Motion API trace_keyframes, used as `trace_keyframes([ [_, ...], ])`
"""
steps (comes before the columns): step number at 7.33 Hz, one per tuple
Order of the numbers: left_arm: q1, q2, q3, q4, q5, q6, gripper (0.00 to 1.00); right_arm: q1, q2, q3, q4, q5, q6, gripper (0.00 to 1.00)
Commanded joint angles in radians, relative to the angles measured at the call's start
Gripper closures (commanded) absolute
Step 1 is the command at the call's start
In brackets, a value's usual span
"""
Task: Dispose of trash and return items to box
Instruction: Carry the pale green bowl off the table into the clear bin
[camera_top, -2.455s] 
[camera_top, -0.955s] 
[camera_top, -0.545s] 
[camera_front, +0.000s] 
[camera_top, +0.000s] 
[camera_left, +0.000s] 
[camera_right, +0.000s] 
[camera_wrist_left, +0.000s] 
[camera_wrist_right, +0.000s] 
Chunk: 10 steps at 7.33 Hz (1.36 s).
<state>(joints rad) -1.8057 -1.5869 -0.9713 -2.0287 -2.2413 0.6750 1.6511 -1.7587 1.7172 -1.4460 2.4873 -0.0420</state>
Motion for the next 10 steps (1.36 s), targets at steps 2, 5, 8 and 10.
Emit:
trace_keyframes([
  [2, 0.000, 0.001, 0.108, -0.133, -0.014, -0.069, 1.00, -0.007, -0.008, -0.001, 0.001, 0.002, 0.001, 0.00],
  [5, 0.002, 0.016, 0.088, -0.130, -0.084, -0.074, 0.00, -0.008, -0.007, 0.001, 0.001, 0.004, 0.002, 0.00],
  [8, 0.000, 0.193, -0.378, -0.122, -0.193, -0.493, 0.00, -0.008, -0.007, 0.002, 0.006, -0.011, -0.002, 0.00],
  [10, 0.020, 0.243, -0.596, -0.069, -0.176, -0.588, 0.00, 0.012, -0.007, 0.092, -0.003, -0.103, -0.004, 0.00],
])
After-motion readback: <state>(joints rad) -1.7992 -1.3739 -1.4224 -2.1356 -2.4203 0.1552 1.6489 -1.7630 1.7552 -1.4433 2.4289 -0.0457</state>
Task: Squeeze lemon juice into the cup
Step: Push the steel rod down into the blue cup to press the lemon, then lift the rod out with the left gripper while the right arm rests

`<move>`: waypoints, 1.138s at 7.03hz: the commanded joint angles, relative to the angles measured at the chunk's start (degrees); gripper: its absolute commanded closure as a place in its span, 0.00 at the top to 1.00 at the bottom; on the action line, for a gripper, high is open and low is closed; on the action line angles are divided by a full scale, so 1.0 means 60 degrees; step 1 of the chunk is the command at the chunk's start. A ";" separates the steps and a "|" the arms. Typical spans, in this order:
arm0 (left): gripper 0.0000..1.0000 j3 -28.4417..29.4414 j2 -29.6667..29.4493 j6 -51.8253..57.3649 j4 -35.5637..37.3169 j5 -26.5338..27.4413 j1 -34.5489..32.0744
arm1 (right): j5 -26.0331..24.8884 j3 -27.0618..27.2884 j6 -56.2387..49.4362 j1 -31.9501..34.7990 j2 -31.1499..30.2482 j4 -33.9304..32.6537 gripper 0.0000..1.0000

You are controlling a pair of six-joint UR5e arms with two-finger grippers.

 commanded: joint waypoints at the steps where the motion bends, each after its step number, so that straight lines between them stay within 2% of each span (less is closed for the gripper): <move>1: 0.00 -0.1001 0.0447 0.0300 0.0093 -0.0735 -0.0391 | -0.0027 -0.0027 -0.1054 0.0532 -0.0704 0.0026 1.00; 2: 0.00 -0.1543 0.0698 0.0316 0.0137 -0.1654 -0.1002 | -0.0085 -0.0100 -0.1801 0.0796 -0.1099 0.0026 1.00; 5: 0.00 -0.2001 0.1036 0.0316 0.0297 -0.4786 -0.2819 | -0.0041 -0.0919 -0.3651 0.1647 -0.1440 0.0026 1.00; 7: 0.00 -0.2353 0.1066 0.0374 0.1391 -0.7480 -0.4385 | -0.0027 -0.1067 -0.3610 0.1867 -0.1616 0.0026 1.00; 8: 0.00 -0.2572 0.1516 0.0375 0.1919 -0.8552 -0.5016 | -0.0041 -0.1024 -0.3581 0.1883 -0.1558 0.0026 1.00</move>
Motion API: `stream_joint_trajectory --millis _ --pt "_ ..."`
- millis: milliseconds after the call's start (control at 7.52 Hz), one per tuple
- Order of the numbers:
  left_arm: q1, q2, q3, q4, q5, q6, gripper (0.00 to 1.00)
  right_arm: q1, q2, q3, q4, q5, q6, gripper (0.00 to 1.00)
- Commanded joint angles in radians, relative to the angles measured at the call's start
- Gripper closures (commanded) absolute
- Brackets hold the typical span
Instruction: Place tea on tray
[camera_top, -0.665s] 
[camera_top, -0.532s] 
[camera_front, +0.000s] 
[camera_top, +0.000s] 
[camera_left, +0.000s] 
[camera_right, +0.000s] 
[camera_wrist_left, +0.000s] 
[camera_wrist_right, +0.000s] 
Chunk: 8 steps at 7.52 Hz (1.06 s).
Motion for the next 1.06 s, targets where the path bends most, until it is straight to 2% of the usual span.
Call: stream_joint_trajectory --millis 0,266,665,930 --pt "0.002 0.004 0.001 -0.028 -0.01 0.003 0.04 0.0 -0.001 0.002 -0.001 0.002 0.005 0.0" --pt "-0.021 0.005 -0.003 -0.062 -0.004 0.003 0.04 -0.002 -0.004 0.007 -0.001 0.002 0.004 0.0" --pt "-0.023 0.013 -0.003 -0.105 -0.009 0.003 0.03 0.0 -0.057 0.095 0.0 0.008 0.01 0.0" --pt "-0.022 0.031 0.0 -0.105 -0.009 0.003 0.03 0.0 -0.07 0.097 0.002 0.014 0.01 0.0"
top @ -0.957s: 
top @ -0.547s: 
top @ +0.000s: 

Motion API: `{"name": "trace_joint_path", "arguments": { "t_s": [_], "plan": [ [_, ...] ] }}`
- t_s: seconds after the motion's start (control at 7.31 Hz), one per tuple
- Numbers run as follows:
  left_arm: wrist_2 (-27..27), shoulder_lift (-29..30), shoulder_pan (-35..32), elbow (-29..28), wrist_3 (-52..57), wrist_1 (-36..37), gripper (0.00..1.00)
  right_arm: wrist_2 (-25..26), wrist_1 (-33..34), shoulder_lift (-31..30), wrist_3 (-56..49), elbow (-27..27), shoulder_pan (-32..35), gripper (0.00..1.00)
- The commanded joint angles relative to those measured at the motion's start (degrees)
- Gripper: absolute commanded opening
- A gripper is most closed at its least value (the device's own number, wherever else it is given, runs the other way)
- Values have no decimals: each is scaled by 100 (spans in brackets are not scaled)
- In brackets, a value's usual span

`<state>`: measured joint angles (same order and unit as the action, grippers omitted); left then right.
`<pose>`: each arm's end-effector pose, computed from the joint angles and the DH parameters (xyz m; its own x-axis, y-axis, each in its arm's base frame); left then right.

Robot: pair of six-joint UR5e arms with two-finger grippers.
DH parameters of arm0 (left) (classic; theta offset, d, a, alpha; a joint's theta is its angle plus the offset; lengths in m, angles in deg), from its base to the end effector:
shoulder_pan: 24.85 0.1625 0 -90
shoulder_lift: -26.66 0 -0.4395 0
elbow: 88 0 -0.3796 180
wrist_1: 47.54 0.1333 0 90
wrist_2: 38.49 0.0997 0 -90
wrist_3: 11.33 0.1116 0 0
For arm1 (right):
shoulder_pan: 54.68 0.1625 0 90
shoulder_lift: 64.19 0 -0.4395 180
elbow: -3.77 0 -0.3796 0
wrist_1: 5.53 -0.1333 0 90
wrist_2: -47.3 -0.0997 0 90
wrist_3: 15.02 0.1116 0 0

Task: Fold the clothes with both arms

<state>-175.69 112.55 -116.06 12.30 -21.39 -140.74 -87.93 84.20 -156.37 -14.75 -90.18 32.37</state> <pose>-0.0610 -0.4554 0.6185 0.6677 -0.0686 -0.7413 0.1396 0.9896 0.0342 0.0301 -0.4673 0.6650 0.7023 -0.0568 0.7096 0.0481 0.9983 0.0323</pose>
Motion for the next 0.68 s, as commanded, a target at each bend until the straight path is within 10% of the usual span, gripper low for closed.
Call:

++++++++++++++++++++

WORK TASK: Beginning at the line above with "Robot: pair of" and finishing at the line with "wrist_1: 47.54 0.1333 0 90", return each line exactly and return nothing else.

SOLUTION FOR THIS TASK:
Robot: pair of six-joint UR5e arms with two-finger grippers.
DH parameters of arm0 (left) (classic; theta offset, d, a, alpha; a joint's theta is its angle plus the offset; lengths in m, angles in deg), from its base to the end effector:
shoulder_pan: 24.85 0.1625 0 -90
shoulder_lift: -26.66 0 -0.4395 0
elbow: 88 0 -0.3796 180
wrist_1: 47.54 0.1333 0 90

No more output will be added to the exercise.